Worker / Celery / TaskIQ pattern¶
In a task-worker setup where each task acts on behalf of a
different user, the recommended pattern is a fresh client per
task, constructed with default_on_behalf_of= bound to that
task’s acting membership:
from pymedplum import AsyncMedplumClient
async def handle_patient_task(membership_id: str, patient_id: str):
async with AsyncMedplumClient(
base_url="https://api.medplum.com/",
client_id="YOUR_CLIENT_ID",
client_secret="YOUR_CLIENT_SECRET",
default_on_behalf_of=membership_id,
) as client:
return await client.read_resource("Patient", patient_id)
This is safer than reusing a long-lived shared client across tasks for two reasons:
- State isolation. A fresh client cannot carry OBO state from a previous task. If a task forgets to exit a context manager on a shared client, that OBO could bleed into the next task running on the same worker thread.
- Explicit identity. The acting membership is visible at the client-construction site, which is the first thing a reviewer or debugger looks at.

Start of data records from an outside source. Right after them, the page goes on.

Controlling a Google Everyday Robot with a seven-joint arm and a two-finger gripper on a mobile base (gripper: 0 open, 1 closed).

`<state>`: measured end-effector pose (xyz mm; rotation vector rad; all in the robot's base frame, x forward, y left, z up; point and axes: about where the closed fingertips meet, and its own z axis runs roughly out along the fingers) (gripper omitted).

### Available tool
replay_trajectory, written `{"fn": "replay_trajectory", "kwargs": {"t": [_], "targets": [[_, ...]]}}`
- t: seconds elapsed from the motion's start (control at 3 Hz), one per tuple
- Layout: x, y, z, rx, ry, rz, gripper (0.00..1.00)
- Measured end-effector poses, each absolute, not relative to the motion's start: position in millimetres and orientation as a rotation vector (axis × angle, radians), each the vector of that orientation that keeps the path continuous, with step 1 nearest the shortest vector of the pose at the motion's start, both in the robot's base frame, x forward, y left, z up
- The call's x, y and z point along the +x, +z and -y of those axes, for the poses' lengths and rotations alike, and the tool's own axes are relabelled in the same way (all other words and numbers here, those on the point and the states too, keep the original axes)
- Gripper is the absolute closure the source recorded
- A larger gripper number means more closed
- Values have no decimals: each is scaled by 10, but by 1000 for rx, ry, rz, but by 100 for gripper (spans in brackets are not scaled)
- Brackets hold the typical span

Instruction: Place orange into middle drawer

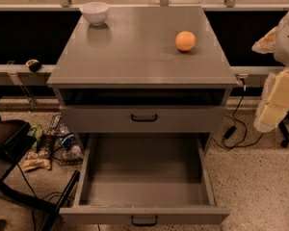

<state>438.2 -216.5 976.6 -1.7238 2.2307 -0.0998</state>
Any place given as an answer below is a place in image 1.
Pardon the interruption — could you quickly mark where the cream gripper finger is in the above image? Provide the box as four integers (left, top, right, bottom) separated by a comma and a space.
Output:
251, 27, 276, 54
253, 66, 289, 133

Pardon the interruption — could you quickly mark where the white ceramic bowl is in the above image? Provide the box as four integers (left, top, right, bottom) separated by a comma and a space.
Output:
80, 2, 110, 25

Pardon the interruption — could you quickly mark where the wire basket with items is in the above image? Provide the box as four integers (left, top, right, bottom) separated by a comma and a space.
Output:
47, 115, 84, 166

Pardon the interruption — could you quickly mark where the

If you must share a long-lived client, always use the per-call
kwarg or context manager — never rely on default_on_behalf_of
to be the right value for the current task.
When to use which¶
| Situation | Recommended mechanism |
|---|---|
| Security-critical one-off call; acting identity must be obvious at the call site | Per-call kwarg |
| Handler that makes 5–10 calls as the same user | Context manager |
| Client that exists specifically to act as user X (e.g. per-task worker client) | Client default |
Threaded code without ContextVar propagation |
Per-call kwarg (safest) |
| Long-lived shared client across many users | Per-call kwarg or context manager; never rely on default |
Relation to audit logging¶
Every RequestEvent dispatched to on_request_complete records
on_behalf_of per wire attempt under event.attempts[i], so
your audit log always reflects what was sent on the wire — not a
snapshot taken at hook time. See
Audit Logging for the full hook contract.